### SUPPLIED RECORDS ###

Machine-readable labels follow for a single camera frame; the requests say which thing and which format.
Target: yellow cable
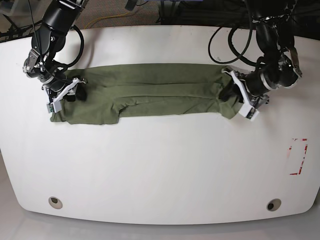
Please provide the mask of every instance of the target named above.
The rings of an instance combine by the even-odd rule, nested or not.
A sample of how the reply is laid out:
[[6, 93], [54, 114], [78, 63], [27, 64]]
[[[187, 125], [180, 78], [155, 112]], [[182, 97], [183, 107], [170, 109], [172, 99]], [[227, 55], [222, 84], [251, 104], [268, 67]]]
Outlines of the yellow cable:
[[92, 20], [91, 22], [89, 22], [84, 29], [87, 29], [91, 24], [91, 27], [93, 27], [93, 25], [95, 25], [98, 21], [103, 20], [103, 19], [112, 19], [112, 18], [120, 18], [120, 17], [124, 17], [126, 15], [128, 15], [130, 13], [130, 11], [124, 13], [124, 14], [120, 14], [120, 15], [114, 15], [114, 16], [103, 16], [103, 17], [99, 17], [96, 18], [95, 20]]

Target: green cloth
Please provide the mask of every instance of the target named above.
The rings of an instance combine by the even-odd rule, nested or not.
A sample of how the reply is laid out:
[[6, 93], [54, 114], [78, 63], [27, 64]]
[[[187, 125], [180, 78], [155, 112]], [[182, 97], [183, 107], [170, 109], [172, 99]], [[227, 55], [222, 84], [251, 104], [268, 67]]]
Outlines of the green cloth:
[[121, 117], [220, 113], [231, 119], [241, 107], [235, 97], [218, 99], [231, 81], [225, 66], [154, 63], [101, 66], [66, 72], [87, 80], [86, 101], [61, 101], [52, 122], [116, 124]]

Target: gray floor
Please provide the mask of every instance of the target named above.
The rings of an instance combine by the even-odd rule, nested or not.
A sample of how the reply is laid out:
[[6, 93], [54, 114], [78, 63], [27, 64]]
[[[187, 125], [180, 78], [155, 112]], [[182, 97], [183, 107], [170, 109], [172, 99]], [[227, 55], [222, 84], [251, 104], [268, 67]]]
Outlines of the gray floor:
[[[52, 0], [41, 0], [40, 7], [33, 13], [34, 21], [42, 19], [44, 12]], [[106, 16], [121, 15], [127, 12], [127, 0], [89, 0], [76, 25], [83, 29], [90, 21]], [[124, 17], [104, 19], [97, 22], [92, 28], [153, 25], [159, 17], [157, 1], [150, 1], [143, 6], [137, 6], [130, 14]], [[12, 16], [11, 19], [18, 27], [31, 24], [30, 16]], [[6, 32], [10, 23], [0, 14], [0, 32]]]

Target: white table
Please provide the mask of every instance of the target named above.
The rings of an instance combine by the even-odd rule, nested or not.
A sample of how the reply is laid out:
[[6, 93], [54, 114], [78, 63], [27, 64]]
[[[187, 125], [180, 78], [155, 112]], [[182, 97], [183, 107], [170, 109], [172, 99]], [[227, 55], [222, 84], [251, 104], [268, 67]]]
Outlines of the white table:
[[[211, 64], [207, 46], [215, 29], [85, 30], [85, 50], [75, 67]], [[234, 57], [228, 31], [212, 43], [221, 60]], [[247, 36], [237, 31], [236, 48]], [[79, 42], [70, 32], [57, 59], [71, 62]], [[22, 72], [30, 47], [30, 39], [0, 44], [0, 148], [24, 209], [103, 222], [184, 225], [281, 217], [312, 206], [320, 186], [318, 41], [296, 38], [303, 79], [292, 89], [272, 92], [254, 122], [202, 113], [128, 117], [103, 126], [49, 121], [41, 83]], [[261, 54], [253, 39], [246, 57]], [[242, 62], [234, 65], [249, 70]], [[305, 143], [302, 172], [290, 175], [299, 172]], [[50, 197], [59, 198], [63, 208], [52, 208]], [[282, 201], [274, 212], [267, 210], [272, 199]]]

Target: folded garment
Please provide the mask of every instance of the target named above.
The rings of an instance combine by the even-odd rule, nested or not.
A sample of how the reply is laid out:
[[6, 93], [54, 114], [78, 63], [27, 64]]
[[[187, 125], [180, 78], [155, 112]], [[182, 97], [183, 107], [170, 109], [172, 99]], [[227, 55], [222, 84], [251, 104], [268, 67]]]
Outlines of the folded garment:
[[121, 117], [220, 113], [231, 119], [242, 104], [222, 102], [221, 90], [232, 81], [225, 66], [154, 63], [100, 66], [66, 71], [87, 80], [86, 101], [61, 101], [52, 122], [116, 124]]

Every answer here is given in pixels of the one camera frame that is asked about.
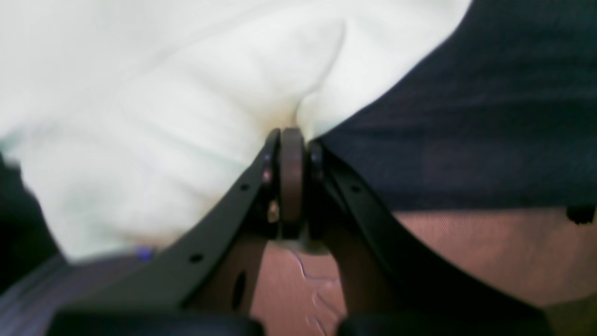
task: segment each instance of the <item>white fabric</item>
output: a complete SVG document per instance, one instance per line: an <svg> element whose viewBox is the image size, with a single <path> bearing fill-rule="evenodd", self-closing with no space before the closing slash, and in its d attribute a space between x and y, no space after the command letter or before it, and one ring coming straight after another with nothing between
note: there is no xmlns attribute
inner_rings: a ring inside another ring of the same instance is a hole
<svg viewBox="0 0 597 336"><path fill-rule="evenodd" d="M71 262L165 246L274 127L318 136L470 0L0 0L0 150Z"/></svg>

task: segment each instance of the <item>round hole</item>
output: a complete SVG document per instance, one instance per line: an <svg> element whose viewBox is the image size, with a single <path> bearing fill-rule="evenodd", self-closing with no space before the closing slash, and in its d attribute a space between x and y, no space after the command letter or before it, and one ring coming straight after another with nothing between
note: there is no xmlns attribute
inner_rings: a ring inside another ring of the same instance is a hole
<svg viewBox="0 0 597 336"><path fill-rule="evenodd" d="M196 264L197 262L200 262L203 260L203 254L193 254L192 256L189 257L189 262L191 264Z"/></svg>

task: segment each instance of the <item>black metal bracket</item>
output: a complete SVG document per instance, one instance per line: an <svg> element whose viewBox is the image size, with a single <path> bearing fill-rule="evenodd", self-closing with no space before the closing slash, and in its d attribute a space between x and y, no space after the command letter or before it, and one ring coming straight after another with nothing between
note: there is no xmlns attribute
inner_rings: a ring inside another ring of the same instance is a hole
<svg viewBox="0 0 597 336"><path fill-rule="evenodd" d="M50 335L100 335L90 325L101 335L260 335L248 311L264 247L302 225L338 263L349 313L339 335L437 334L413 321L443 326L442 335L550 334L540 310L435 254L349 166L317 141L305 150L296 132L274 130L198 225L141 269L64 307ZM278 222L268 216L272 202Z"/></svg>

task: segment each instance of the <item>dark navy fabric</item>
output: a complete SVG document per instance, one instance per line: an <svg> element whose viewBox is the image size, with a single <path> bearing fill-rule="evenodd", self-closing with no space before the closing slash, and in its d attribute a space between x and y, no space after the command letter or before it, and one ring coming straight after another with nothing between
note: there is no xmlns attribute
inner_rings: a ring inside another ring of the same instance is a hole
<svg viewBox="0 0 597 336"><path fill-rule="evenodd" d="M478 0L322 137L392 210L597 201L597 1Z"/></svg>

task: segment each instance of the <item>screw hole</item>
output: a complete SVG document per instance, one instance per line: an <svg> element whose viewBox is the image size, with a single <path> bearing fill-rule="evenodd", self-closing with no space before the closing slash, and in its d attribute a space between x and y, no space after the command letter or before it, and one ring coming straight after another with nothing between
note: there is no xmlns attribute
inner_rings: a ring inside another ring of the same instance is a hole
<svg viewBox="0 0 597 336"><path fill-rule="evenodd" d="M189 257L189 262L191 264L196 264L197 262L200 262L203 260L203 254L193 254L192 256Z"/></svg>
<svg viewBox="0 0 597 336"><path fill-rule="evenodd" d="M238 274L238 277L236 277L236 282L234 284L234 290L232 292L232 310L237 310L241 306L246 284L247 272L242 271Z"/></svg>

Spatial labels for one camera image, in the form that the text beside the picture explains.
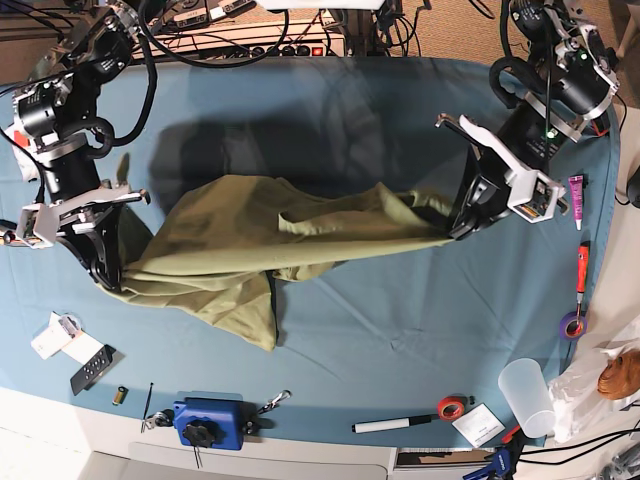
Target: olive green cloth
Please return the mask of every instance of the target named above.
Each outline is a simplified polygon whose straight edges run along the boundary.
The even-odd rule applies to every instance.
[[[302,281],[334,262],[406,252],[450,241],[422,219],[450,205],[426,192],[394,194],[378,184],[326,199],[278,178],[228,175],[185,194],[126,266],[118,298],[176,307],[265,350],[275,322],[264,273]]]

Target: purple tape roll
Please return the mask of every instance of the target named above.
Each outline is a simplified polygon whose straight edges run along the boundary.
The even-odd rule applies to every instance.
[[[576,312],[569,312],[560,320],[560,338],[564,340],[577,340],[587,333],[587,318],[580,315],[580,320],[576,319]]]

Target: blue tablecloth
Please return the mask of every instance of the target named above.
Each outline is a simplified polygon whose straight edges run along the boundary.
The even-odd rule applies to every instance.
[[[163,65],[142,134],[98,168],[115,175],[131,153],[130,183],[150,190],[133,208],[157,229],[181,194],[225,173],[283,176],[311,193],[433,185],[452,195],[467,143],[434,128],[437,114],[462,113],[496,130],[509,112],[492,94],[486,67],[430,59],[271,59],[205,71]],[[135,123],[146,73],[131,68],[105,86],[99,113],[118,135]],[[11,121],[10,98],[0,121]],[[0,143],[1,216],[17,219],[36,186],[20,182]],[[435,412],[453,394],[475,395],[514,425],[497,387],[511,360],[531,357],[547,378],[567,353],[558,322],[575,308],[577,249],[592,241],[593,291],[613,215],[619,161],[610,136],[567,144],[551,175],[589,176],[583,232],[571,215],[529,225],[512,215],[467,240],[420,252],[346,262],[299,284],[276,284],[279,347],[267,353],[173,309],[132,307],[99,291],[62,246],[0,249],[0,385],[118,415],[139,417],[149,382],[151,411],[178,391],[240,394],[263,404],[293,397],[269,414],[262,435],[363,445],[462,447],[447,423],[356,435],[356,422]],[[64,354],[43,361],[29,342],[51,311],[71,312],[86,331],[125,355],[90,391],[71,395],[78,369]],[[122,406],[118,385],[130,389]]]

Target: clear plastic cup
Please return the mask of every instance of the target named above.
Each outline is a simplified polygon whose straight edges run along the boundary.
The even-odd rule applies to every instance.
[[[500,372],[498,387],[527,437],[543,437],[553,430],[556,415],[538,362],[511,362]]]

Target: small battery
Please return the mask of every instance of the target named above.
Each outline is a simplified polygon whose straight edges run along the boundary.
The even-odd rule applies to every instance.
[[[127,396],[127,392],[129,390],[127,390],[125,387],[118,387],[118,391],[116,392],[116,396],[113,397],[113,404],[117,407],[118,405],[122,405],[122,402],[124,402],[124,397]]]

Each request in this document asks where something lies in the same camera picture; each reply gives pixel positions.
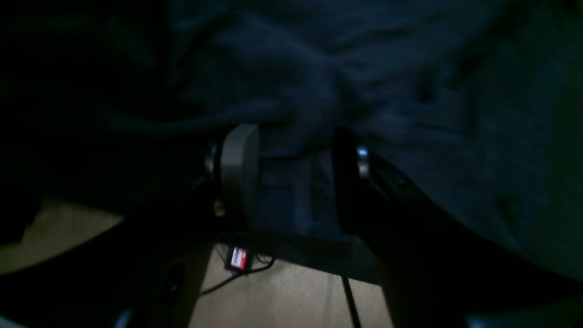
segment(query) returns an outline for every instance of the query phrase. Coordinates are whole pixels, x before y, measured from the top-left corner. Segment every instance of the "dark blue fabric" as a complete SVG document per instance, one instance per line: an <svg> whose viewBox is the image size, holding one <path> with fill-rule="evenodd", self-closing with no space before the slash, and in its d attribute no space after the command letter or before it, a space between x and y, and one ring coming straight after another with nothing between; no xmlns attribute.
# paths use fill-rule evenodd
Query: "dark blue fabric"
<svg viewBox="0 0 583 328"><path fill-rule="evenodd" d="M322 163L344 124L464 225L583 279L583 162L565 123L580 101L564 93L581 85L583 39L560 1L1 6L1 168L21 186L129 213L198 170L209 133L254 123L264 160L302 163L277 190L324 222Z"/></svg>

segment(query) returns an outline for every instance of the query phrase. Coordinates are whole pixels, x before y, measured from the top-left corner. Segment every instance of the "small electronic device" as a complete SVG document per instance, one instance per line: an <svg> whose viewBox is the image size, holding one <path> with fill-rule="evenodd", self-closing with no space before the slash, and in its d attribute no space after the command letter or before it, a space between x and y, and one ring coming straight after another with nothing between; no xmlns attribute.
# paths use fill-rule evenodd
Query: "small electronic device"
<svg viewBox="0 0 583 328"><path fill-rule="evenodd" d="M229 251L224 262L224 268L236 273L250 271L253 266L254 256L255 255L249 250L236 246L229 246Z"/></svg>

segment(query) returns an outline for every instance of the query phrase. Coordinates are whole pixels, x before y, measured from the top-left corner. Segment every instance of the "black cable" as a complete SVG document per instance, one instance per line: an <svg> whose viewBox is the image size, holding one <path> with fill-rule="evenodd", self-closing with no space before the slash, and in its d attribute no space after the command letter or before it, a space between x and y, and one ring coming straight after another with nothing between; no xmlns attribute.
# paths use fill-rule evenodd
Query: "black cable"
<svg viewBox="0 0 583 328"><path fill-rule="evenodd" d="M219 251L219 245L215 245L215 251L219 255L220 259L223 260L223 262L225 262L226 261L225 255L222 255L221 252Z"/></svg>
<svg viewBox="0 0 583 328"><path fill-rule="evenodd" d="M348 310L350 311L352 326L354 328L362 328L360 325L359 313L356 310L356 304L354 302L354 296L352 295L352 289L350 289L350 282L348 281L348 278L342 277L342 286L344 286L344 294L346 295L346 302L348 303Z"/></svg>
<svg viewBox="0 0 583 328"><path fill-rule="evenodd" d="M259 257L259 254L255 254L255 258L257 259L257 262L259 262L259 263L263 263L263 264L269 264L269 261L262 260L262 259Z"/></svg>
<svg viewBox="0 0 583 328"><path fill-rule="evenodd" d="M232 277L229 277L229 278L225 279L223 282L221 282L219 284L216 284L213 287L210 287L210 288L208 288L208 289L206 289L204 291L201 291L201 293L199 294L199 296L203 296L203 295L212 293L213 291L221 288L222 286L225 286L226 284L230 283L231 281L233 281L233 280L235 280L235 279L237 279L239 277L242 277L244 275L250 275L252 273L257 273L257 272L265 271L265 270L271 268L274 263L275 263L275 257L271 258L271 261L265 267L253 269L253 270L250 270L249 272L238 273L238 274L236 274L236 275L234 275Z"/></svg>

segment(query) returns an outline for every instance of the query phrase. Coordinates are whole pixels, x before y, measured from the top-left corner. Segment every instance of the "metal ring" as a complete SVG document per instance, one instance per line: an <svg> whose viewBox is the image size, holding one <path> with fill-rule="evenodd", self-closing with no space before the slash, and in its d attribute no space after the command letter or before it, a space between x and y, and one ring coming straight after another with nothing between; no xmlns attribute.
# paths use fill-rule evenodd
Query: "metal ring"
<svg viewBox="0 0 583 328"><path fill-rule="evenodd" d="M359 176L361 179L368 179L370 176L370 169L368 166L368 149L365 146L356 146L357 165L359 168Z"/></svg>

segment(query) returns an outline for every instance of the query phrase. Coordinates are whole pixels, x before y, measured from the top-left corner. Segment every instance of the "floor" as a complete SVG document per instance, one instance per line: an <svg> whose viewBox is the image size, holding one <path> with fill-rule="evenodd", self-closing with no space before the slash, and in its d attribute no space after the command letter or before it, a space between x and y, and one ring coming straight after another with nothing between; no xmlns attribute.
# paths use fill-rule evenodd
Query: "floor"
<svg viewBox="0 0 583 328"><path fill-rule="evenodd" d="M48 260L119 222L120 218L76 205L46 203L22 242L0 247L0 273ZM203 289L231 276L220 254L226 254L225 245L212 252ZM256 262L254 268L263 265ZM392 327L381 288L355 280L350 285L362 327ZM18 327L0 317L0 328ZM352 321L339 276L276 260L266 271L202 296L189 324L196 327L351 328Z"/></svg>
<svg viewBox="0 0 583 328"><path fill-rule="evenodd" d="M223 245L213 252L203 289L231 276L223 268L225 253ZM362 327L392 327L381 288L355 280L350 285ZM195 327L351 328L352 321L339 276L276 260L266 271L202 296L189 326Z"/></svg>

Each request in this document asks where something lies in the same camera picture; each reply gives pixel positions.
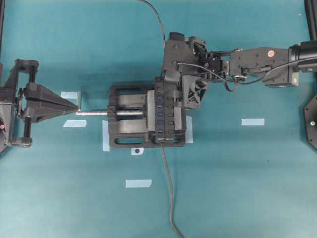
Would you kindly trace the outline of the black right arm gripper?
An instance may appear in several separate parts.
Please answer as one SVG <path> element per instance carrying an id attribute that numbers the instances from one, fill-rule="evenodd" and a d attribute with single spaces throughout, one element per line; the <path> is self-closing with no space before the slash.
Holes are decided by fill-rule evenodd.
<path id="1" fill-rule="evenodd" d="M 208 51 L 206 42 L 196 36 L 170 33 L 164 48 L 161 78 L 165 83 L 182 83 L 184 108 L 196 109 L 201 105 L 207 83 L 225 82 L 223 54 Z"/>

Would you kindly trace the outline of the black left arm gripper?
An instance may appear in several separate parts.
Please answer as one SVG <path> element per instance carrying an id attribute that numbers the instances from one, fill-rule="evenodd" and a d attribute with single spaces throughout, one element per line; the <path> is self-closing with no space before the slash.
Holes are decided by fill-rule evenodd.
<path id="1" fill-rule="evenodd" d="M 48 88 L 36 84 L 35 76 L 39 63 L 35 60 L 16 59 L 8 80 L 0 88 L 0 147 L 30 147 L 31 125 L 58 116 L 74 113 L 78 106 L 62 98 Z M 17 89 L 19 74 L 29 75 L 25 89 Z M 23 112 L 22 100 L 26 96 L 27 106 Z M 23 137 L 13 137 L 14 122 L 24 119 Z"/>

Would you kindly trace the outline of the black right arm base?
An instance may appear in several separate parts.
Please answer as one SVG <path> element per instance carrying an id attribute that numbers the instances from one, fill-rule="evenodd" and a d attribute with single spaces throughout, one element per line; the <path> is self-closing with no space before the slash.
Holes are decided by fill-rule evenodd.
<path id="1" fill-rule="evenodd" d="M 307 142 L 317 149 L 317 95 L 304 106 L 304 120 Z"/>

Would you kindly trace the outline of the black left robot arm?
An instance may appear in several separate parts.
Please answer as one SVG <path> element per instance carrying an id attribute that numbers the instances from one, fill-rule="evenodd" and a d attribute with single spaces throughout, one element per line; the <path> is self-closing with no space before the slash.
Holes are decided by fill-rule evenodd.
<path id="1" fill-rule="evenodd" d="M 33 123 L 74 113 L 78 106 L 37 84 L 39 63 L 16 59 L 4 86 L 0 88 L 0 151 L 7 147 L 30 147 Z M 24 121 L 23 137 L 13 137 L 14 121 Z"/>

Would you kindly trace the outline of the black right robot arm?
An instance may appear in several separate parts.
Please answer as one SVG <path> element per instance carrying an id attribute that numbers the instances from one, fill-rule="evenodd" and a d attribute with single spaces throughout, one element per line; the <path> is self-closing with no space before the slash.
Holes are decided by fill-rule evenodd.
<path id="1" fill-rule="evenodd" d="M 212 83 L 222 83 L 231 93 L 257 82 L 267 87 L 297 87 L 299 72 L 316 70 L 315 40 L 289 48 L 208 51 L 205 40 L 171 32 L 165 43 L 162 77 L 155 84 L 156 103 L 195 109 Z"/>

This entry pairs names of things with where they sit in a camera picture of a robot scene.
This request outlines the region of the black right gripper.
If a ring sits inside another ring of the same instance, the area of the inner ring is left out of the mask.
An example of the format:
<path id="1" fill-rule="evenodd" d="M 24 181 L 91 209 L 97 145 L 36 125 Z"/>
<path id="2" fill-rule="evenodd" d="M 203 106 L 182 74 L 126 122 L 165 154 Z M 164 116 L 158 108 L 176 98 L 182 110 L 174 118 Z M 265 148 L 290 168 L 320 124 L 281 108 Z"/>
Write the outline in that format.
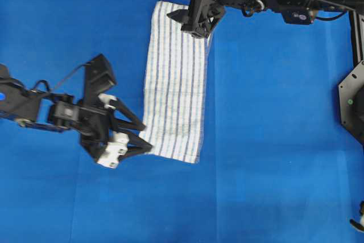
<path id="1" fill-rule="evenodd" d="M 225 9 L 218 0 L 190 0 L 189 6 L 167 14 L 181 24 L 181 31 L 194 38 L 207 39 L 219 23 Z"/>

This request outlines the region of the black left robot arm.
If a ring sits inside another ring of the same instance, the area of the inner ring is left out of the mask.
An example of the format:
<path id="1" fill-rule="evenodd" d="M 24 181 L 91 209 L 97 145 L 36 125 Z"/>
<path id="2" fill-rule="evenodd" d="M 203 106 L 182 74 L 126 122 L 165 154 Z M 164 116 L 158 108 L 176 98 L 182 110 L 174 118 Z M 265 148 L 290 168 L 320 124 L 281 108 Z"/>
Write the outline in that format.
<path id="1" fill-rule="evenodd" d="M 1 65 L 1 118 L 25 128 L 62 133 L 74 130 L 80 145 L 99 165 L 116 168 L 120 161 L 149 152 L 152 144 L 138 135 L 145 126 L 117 97 L 106 94 L 116 84 L 109 67 L 85 64 L 84 96 L 77 103 L 69 94 L 26 89 Z"/>

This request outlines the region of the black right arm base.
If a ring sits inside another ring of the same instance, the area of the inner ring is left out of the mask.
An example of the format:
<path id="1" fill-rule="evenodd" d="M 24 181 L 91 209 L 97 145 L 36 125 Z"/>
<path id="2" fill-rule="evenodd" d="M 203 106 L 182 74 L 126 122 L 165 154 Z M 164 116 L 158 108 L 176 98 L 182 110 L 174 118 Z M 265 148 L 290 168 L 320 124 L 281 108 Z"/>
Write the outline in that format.
<path id="1" fill-rule="evenodd" d="M 363 145 L 363 61 L 339 83 L 341 125 Z"/>

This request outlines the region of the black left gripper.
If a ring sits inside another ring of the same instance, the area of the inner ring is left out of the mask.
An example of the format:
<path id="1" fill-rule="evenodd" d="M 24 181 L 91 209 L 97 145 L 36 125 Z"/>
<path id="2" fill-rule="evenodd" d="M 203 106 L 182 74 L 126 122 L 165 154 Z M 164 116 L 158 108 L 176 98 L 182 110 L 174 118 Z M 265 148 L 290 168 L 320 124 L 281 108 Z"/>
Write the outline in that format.
<path id="1" fill-rule="evenodd" d="M 87 93 L 80 102 L 81 146 L 94 161 L 107 168 L 116 168 L 121 159 L 142 155 L 153 146 L 131 131 L 143 131 L 143 122 L 118 98 L 101 93 Z M 119 111 L 128 120 L 114 116 Z"/>

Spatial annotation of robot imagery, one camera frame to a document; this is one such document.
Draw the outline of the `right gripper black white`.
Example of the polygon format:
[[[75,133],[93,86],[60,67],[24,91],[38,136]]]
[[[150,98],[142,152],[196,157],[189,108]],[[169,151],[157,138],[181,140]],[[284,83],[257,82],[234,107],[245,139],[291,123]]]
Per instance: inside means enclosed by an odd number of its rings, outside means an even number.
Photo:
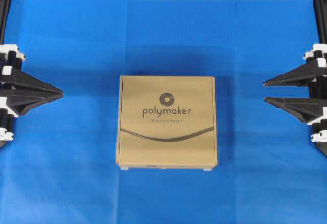
[[[310,98],[272,98],[264,101],[312,126],[311,142],[326,155],[326,45],[314,44],[306,64],[263,83],[263,86],[308,86]]]

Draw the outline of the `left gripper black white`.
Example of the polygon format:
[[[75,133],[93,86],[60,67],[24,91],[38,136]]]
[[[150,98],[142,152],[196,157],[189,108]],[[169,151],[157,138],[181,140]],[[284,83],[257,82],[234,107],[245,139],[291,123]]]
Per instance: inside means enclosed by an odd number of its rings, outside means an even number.
[[[63,90],[21,71],[24,60],[18,45],[1,45],[1,149],[14,139],[15,118],[63,97]],[[13,85],[38,91],[10,91]]]

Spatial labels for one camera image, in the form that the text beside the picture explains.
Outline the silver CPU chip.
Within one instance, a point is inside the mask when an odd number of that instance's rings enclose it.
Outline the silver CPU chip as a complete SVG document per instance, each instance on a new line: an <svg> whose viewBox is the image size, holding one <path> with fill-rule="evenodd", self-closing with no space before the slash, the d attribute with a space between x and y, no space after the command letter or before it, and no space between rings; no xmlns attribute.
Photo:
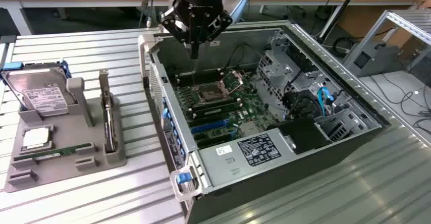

###

REQUIRED WORK
All lines above with "trace" in them should be returned.

EXERCISE SOLUTION
Would you kindly trace the outline of the black right arm gripper?
Would you kindly trace the outline of the black left arm gripper?
Would you kindly trace the outline of the black right arm base?
Would you kindly trace the outline of the black left robot arm?
Would you kindly trace the outline of the black right robot arm?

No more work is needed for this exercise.